### TASK ITEM
Your task is to print all of the data below exactly, with no pictures included.
══════════════════════════════
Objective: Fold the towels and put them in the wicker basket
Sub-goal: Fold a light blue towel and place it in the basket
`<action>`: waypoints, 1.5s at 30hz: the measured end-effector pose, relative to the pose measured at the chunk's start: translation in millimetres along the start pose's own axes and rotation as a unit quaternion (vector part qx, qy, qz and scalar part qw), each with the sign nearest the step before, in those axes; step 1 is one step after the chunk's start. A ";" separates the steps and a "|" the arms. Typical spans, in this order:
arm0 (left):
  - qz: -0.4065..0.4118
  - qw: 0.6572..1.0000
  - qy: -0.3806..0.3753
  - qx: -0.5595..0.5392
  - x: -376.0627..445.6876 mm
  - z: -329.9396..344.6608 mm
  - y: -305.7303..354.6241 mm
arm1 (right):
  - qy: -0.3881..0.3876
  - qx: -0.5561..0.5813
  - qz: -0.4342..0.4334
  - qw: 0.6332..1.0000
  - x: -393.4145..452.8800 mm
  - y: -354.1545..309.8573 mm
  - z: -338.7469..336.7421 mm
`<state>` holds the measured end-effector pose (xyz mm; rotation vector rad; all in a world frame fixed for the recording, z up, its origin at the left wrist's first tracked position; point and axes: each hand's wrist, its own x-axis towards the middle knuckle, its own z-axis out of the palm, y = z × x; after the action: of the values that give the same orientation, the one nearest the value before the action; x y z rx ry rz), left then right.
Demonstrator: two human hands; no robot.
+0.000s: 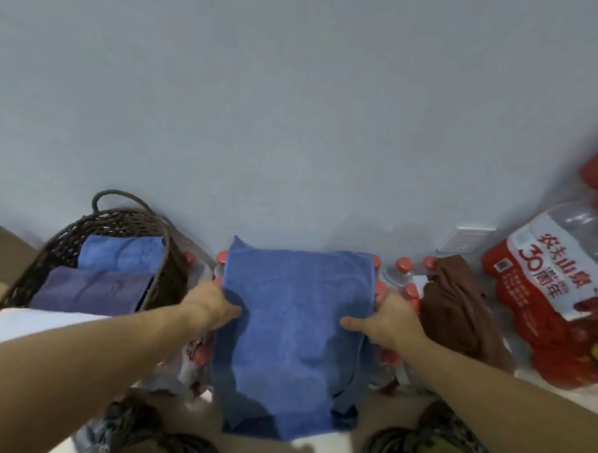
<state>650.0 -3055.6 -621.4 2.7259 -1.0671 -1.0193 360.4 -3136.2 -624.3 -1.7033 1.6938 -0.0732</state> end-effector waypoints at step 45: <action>-0.101 0.943 0.027 -0.315 -62.4 141.7 -91.8 | -0.003 0.200 0.159 0.967 -56.1 100.1 119.0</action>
<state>586.3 -2920.2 -721.3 2.3311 -0.3545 -1.0682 328.9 -3021.5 -739.1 -1.1248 1.7849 -0.2413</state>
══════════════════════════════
### SOLUTION FOR THIS EXERCISE
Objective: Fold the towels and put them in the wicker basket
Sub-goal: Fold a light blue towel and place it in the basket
`<action>`: waypoints, 1.5s at 30hz: the measured end-effector pose, relative to the pose measured at the chunk's start: translation in millimetres along the start pose's own axes and rotation as a unit quaternion (vector part qx, qy, qz and scalar part qw), each with the sign nearest the step before, in those axes; step 1 is one step after the chunk's start. A ";" separates the steps and a "|" the arms. Typical spans, in this order:
arm0 (left):
  - qz: -0.4065..0.4118
  - qw: 0.6572..1.0000
  - qy: -0.3806..0.3753
  - qx: -0.5595..0.5392
  - x: -376.0627..445.6876 mm
  - z: -329.9396..344.6608 mm
  - y: -305.7303..354.6241 mm
arm1 (right):
  - qy: -0.3881..0.3876
  - qx: -0.5561..0.5813
  - qz: -0.4342..0.4334
  - qw: 0.6332..1.0000
  - x: -393.4145..452.8800 mm
  - y: -354.1545..309.8573 mm
  - z: -338.7469..336.7421 mm
`<state>` holds the measured end-effector pose (xyz mm; rotation vector rad; all in a world frame fixed for the recording, z up, its origin at the left wrist's first tracked position; point and axes: each hand's wrist, its own x-axis towards the middle knuckle, its own z-axis out of the palm, y = z × x; after the action: of the values that give the same orientation, the one nearest the value before the action; x y z rx ry rz), left then right.
Demonstrator: two human hands; no robot.
+0.000s: 
<state>650.0 -3055.6 -621.4 2.7259 -1.0671 -1.0193 360.4 -3136.2 -624.3 -1.7033 1.6938 -0.0732</state> end-effector waypoints at step 45: <action>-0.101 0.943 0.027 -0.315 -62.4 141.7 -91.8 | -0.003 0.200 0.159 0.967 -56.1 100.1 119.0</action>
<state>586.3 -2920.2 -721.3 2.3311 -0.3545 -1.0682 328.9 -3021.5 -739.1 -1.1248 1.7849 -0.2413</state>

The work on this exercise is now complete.